Memang orang Eropa seenaknya saja mengubah-ubah nama tempat. Hampir saja negara kita bernama “Hindia Timur” (East Indies), tetapi untunglah ada George Samuel Windsor Earl dan James Richardson Logan yang menciptakan istilah Indonesia.

Peralihan Samudera (nama kerajaan) menjadi Sumatera (nama pulau) menarik untuk ditelusuri. Odorico da Pardenone dalam kisah pelayarannya tahun 1318 menyebutkan bahwa dia berlayar ke timur dari Koromandel, India, selama 20 hari, lalu sampai di kerajaan Sumoltra.

Ibnu Bathutah bercerita dalam kitab Rihlah ila l-Masyriq (Pengembaraan ke Timur) bahwa pada tahun 1345 dia singgah di kerajaan Samatrah. Pada abad berikutnya, nama negeri atau kerajaan di Aceh itu diambil alih oleh musafir-musafir lain untuk menyebutkan seluruh pulau.

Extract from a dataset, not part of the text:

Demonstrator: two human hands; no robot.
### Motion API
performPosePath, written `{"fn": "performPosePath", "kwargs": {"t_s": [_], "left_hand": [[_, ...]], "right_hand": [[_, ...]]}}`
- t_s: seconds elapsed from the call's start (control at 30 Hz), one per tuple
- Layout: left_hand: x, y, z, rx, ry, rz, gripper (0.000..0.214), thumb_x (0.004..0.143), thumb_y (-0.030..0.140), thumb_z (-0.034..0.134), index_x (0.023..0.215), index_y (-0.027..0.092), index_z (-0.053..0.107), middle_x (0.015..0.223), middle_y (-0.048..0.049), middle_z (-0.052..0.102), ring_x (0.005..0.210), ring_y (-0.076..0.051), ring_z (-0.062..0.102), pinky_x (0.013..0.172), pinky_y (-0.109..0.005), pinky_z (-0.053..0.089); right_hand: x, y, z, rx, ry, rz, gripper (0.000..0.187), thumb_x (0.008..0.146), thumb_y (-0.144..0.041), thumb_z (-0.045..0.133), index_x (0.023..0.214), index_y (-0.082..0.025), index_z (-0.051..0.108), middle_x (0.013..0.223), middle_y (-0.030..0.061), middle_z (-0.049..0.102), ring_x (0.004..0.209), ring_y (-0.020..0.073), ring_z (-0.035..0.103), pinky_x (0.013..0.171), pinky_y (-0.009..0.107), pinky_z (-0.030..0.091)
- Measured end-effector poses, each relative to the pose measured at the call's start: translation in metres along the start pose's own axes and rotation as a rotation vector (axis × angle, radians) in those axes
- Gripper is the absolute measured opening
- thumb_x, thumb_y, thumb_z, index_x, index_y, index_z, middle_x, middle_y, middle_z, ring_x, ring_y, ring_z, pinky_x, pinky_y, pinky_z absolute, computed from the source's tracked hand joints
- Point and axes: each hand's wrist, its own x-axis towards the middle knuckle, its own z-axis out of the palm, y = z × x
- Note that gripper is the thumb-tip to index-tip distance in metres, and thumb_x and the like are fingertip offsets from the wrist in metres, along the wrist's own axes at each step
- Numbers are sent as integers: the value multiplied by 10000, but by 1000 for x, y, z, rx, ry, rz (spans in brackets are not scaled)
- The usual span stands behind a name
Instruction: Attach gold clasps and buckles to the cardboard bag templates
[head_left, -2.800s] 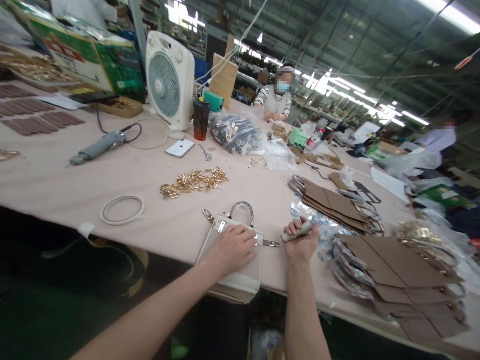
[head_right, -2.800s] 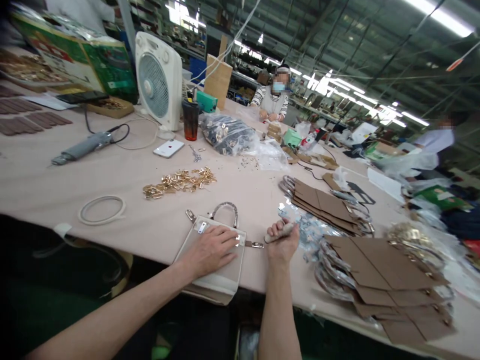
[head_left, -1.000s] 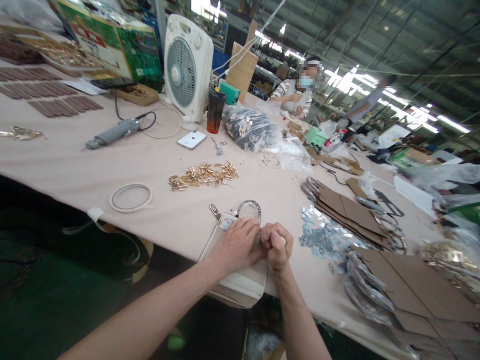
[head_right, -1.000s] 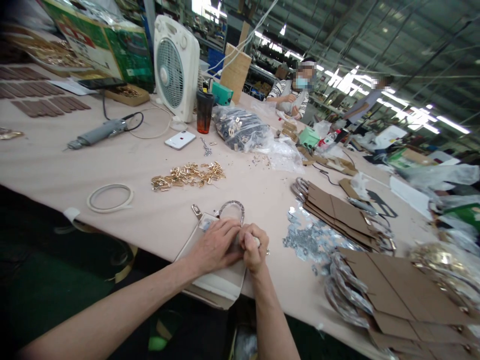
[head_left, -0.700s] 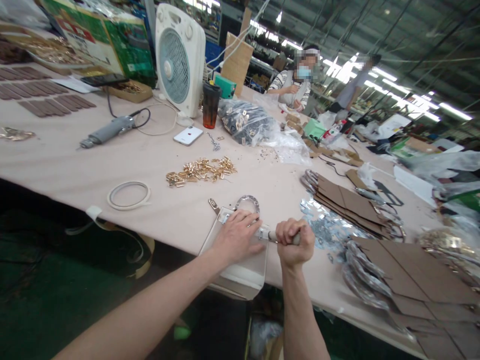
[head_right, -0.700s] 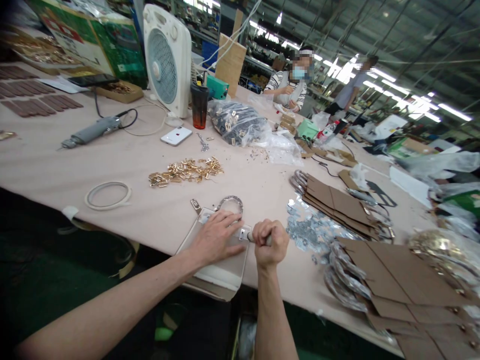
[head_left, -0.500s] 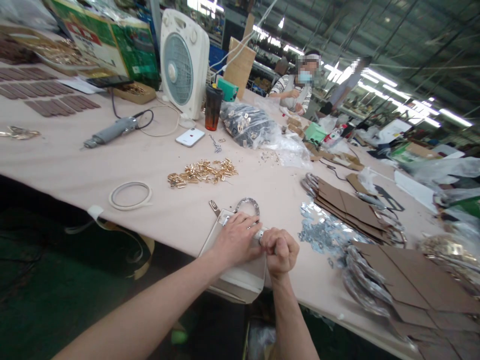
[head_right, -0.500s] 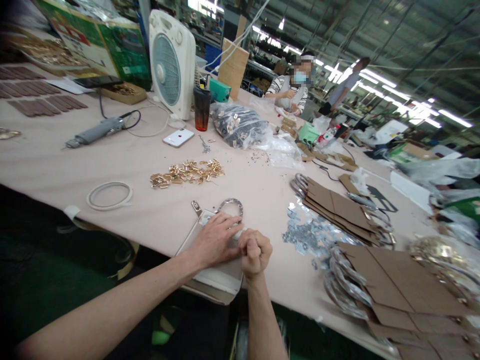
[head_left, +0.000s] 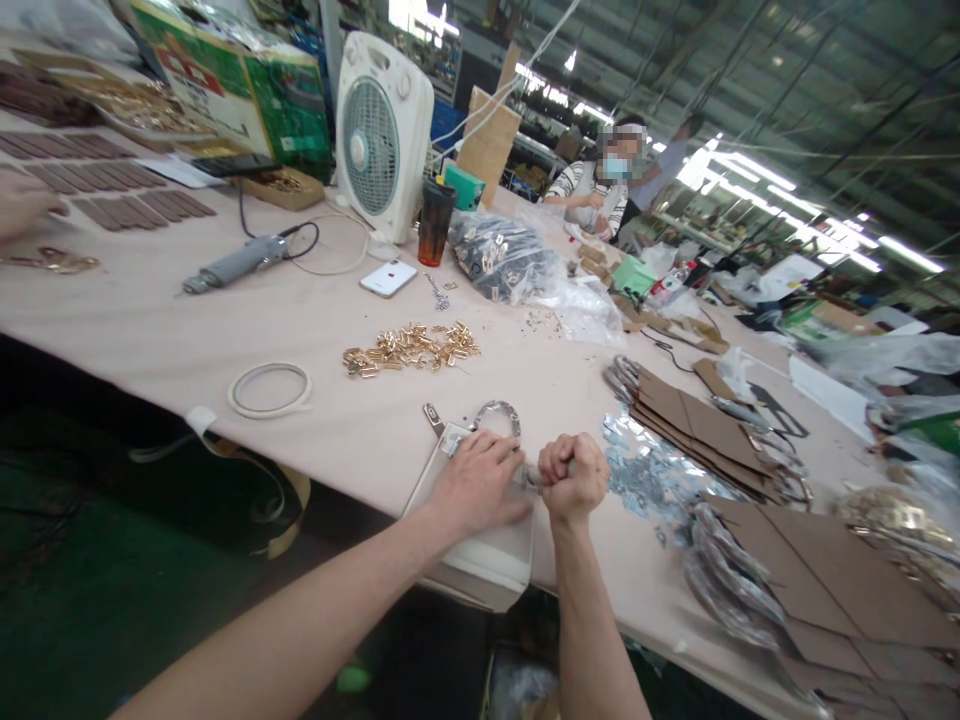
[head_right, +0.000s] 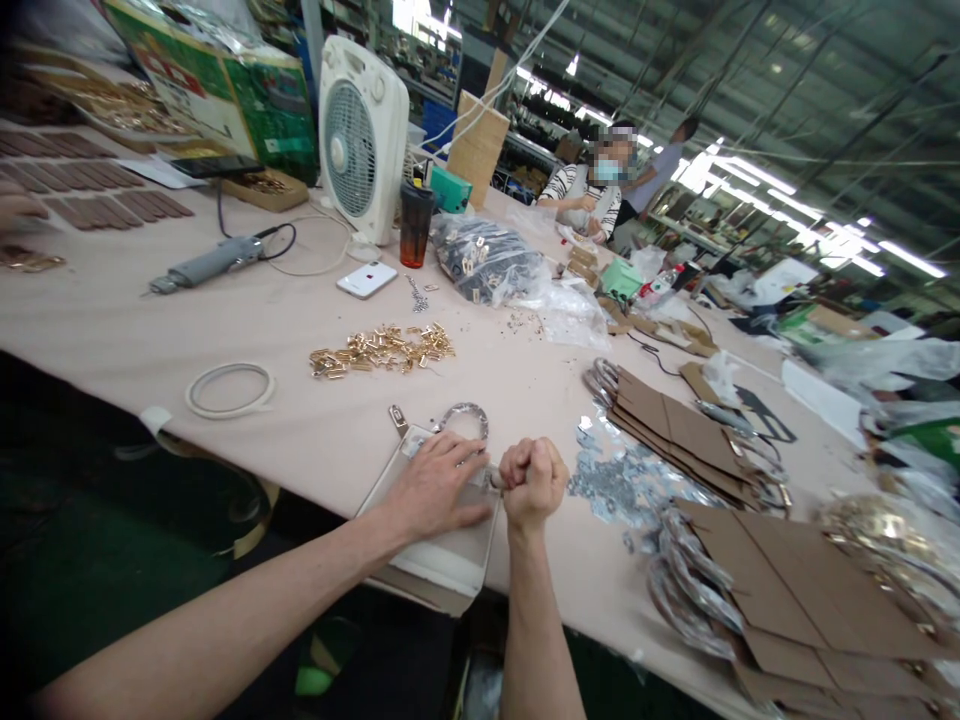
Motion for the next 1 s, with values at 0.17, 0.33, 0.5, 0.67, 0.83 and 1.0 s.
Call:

Pada tahun 1490 Ibnu Majid membuat peta daerah sekitar Samudera Hindia dan di sana tertulis pulau Samatrah. Peta Ibnu Majid ini disalin oleh Roteiro tahun 1498 dan muncullah nama Camatarra. Peta buatan Amerigo Vespucci tahun 1501 mencantumkan nama Samatara.

Sedangkan peta Masser tahun 1506 memunculkan nama Samatra. Ruy d’Araujo tahun 1510 menyebut pulau itu Camatra, dan Alfonso Albuquerque tahun 1512 menuliskannya Camatora. Antonio Pigafetta tahun 1521 memakai nama yang agak ‘benar’: Somatra. Tetapi sangat banyak catatan musafir lain yang lebih ‘kacau’ menuliskannya: Samoterra, Samotra, Sumotra, bahkan Zamatra dan Zamatora.

Catatan-catatan orang Belanda dan Inggris, sejak Jan Huygen van Linschoten dan Sir Francis Drake abad ke-16, selalu konsisten dalam penulisan Sumatra. Bentuk inilah yang menjadi baku, dan kemudian disesuaikan dengan lidah kita : Sumatera.